Обстановка снова переменилась. Моя новая школа — социалистическая. Правда, в Бельгии капитализм и социализм мудро идут рядом по дороге общественного прогресса, выбивая почву из-под ног коммунизма. Социалистами являются крупные буржуа — такие, как Эмиль Вандервельде и Камилл Гюисманс. Их преемники позже с неудовольствием заметят, что их католические соперники позаимствуют те же методы, чтобы перехватить голоса трудящихся и создать социал-христианскую партию.
Мои подруги — большей частью девушки из богатых семей с передовыми взглядами, что на Западе обозначает враждебное отношение к религии. Поскольку даже в Берлемоне я не стала католичкой, моя благодарность за полученную стипендию тем более не могла способствовать моему увлечению прогрессистскими идеями.

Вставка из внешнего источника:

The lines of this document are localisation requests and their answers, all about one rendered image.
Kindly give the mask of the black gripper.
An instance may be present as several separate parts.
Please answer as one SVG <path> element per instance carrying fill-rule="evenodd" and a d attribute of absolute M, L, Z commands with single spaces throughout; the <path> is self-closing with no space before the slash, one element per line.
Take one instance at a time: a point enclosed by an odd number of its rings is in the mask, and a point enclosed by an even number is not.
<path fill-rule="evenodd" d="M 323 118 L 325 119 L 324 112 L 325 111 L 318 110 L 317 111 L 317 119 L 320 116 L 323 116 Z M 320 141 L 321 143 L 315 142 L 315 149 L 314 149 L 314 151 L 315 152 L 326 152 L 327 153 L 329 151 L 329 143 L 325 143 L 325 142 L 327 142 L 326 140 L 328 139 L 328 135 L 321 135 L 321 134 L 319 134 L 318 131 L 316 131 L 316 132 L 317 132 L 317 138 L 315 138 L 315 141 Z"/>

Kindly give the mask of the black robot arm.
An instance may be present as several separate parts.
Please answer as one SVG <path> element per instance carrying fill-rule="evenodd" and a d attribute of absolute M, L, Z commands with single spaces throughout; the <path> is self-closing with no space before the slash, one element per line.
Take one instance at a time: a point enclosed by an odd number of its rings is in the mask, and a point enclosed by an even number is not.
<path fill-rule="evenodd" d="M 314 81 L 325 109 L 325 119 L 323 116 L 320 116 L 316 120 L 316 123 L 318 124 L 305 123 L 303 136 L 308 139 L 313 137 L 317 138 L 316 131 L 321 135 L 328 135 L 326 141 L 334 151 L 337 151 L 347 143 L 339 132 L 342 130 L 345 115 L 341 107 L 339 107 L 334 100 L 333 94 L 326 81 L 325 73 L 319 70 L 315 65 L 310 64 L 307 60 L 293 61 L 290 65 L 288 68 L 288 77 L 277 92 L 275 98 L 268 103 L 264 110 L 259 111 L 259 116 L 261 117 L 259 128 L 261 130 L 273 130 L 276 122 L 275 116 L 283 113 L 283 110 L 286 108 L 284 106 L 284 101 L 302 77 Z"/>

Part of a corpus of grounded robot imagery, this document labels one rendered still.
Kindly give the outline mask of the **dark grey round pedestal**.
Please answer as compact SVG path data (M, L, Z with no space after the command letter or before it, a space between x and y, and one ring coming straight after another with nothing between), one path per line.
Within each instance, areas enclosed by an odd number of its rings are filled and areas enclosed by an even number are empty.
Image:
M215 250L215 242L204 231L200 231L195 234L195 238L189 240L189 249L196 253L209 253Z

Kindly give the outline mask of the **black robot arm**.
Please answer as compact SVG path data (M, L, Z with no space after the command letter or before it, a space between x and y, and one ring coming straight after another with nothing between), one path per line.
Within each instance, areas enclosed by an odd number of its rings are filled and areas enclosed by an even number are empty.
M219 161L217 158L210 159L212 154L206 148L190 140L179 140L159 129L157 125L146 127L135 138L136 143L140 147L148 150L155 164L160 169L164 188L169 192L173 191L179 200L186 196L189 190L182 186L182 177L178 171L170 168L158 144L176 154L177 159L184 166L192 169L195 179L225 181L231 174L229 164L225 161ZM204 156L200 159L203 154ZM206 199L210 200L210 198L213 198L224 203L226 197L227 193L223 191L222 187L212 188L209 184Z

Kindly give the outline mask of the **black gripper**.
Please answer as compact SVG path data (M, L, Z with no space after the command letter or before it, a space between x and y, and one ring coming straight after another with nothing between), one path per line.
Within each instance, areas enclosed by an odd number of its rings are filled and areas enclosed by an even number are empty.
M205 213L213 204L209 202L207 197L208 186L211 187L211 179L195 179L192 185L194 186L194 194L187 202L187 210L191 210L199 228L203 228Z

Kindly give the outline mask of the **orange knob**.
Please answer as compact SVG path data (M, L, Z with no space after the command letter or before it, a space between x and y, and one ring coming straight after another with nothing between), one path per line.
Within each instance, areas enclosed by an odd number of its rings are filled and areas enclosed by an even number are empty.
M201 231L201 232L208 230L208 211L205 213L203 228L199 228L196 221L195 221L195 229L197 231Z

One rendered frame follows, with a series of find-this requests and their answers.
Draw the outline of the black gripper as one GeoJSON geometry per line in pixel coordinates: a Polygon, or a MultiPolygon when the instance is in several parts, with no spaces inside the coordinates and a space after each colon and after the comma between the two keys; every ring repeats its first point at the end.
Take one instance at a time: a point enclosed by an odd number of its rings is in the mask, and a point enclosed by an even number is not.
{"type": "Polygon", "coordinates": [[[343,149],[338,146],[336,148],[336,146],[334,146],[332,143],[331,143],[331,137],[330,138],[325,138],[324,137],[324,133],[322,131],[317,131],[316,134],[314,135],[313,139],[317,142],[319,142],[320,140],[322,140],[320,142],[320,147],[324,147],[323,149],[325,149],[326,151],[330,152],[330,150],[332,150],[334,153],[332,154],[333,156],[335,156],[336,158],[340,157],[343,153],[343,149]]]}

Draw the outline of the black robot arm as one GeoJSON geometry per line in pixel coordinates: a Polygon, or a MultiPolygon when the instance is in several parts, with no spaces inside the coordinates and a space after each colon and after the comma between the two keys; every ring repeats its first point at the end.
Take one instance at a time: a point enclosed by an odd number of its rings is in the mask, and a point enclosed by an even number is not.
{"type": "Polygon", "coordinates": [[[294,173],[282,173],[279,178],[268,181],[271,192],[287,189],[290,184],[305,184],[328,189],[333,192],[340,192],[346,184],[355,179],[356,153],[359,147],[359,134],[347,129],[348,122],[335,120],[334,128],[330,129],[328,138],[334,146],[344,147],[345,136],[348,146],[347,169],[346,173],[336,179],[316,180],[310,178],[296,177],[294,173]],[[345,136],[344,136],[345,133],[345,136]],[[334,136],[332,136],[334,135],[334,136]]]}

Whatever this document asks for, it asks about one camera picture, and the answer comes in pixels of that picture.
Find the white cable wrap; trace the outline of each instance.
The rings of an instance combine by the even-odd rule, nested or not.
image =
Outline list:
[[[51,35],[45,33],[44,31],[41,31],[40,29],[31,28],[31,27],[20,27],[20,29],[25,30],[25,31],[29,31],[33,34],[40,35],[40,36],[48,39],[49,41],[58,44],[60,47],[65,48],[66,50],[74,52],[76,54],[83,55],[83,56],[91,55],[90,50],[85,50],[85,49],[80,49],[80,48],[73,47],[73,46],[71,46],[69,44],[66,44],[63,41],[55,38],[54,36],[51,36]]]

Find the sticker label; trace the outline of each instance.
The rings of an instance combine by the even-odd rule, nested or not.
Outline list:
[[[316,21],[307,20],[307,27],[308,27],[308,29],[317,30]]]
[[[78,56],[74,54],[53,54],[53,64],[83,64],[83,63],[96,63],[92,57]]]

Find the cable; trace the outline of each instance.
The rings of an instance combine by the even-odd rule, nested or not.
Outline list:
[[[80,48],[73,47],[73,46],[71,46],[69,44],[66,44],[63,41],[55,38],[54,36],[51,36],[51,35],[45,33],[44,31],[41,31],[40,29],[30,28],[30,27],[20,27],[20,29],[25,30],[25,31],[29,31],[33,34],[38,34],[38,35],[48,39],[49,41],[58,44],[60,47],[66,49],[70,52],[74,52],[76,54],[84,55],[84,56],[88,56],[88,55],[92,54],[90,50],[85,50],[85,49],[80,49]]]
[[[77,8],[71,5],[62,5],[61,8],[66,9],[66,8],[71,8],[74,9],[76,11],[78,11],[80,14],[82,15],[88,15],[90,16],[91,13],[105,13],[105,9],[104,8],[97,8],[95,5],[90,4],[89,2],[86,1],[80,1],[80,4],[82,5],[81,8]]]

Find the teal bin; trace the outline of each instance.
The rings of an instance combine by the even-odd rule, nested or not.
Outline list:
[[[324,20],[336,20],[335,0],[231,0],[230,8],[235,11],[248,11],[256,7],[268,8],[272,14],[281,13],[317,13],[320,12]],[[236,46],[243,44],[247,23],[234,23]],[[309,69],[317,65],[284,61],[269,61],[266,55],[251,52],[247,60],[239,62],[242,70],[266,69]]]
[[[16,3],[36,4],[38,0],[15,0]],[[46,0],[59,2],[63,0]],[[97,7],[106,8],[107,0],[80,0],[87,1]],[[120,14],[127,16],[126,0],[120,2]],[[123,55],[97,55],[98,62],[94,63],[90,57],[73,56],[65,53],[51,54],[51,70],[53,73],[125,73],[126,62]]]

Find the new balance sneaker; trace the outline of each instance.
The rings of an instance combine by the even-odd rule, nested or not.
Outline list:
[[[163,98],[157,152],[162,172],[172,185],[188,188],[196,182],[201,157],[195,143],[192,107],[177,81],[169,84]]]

Монахини показали себя более терпимыми, чем социалисты. В школе, хотя я и была бедной, именно происхождение, казалось, поставило меня в положение парии. Две или три ученицы, родители которых избежали погромов и тюрем старого режима и, следовательно, не подвергались жестокостям революции, играли определенные роли. Каждый урок был для них поводом клеймить позором императорскую Россию, глупость и злобность русской знати, ссылки, тюрьмы, Сибирь… Я была в одиночестве против целого коллектива, объединенного общей идеологией. Меня не научили молчать; я возражала безо всякой дипломатии, что поскольку революция факт свершившийся, то очень жаль, что те, кто так мечтал о ней, не возвращаются в Россию, дабы убедиться, что ЧК более человечно, чем охранка… Таким образом, я узнала — что бы я ни делала, в каком бы положении ни находилась: те, кто борется против расовой, национальной или социальной дискриминации, всегда имеют в виду только определенную категорию людей и исключают всякую другую, в частности ту, к которой принадлежала я.
Я оставила школу через год, и, поскольку уже наступила весна, а директриса нашла, что я хорошо поработала, мне предложили место стажера Медико-педагогического института в Рикенсарте в Брабанте. В течение двух месяцев я обучала и развлекала ненормальных детей. Задолго до открытия лекарства «талидомид» рождались дети без ног или без рук. В моей группе имелись такие несчастные, ум которых не был поврежден болезнью — их я жалела больше всего. Прелестная маленькая девочка, страдавшая монголизмом, целыми днями топталась в своем манеже и никогда свет разума не загорался в ее красивых черных глазах; равно как и у дикого мальчика, который ел землю и траву… А вот Мишель, четырехлетний ребенок, родившийся без рук, сидя в классе на одеяле, рисовал и вырезал, держа карандаш и ножницы большими пальцами ног! Глядя, как он играет, я чуть не плакала. Как сможет он переносить позже свое несчастье?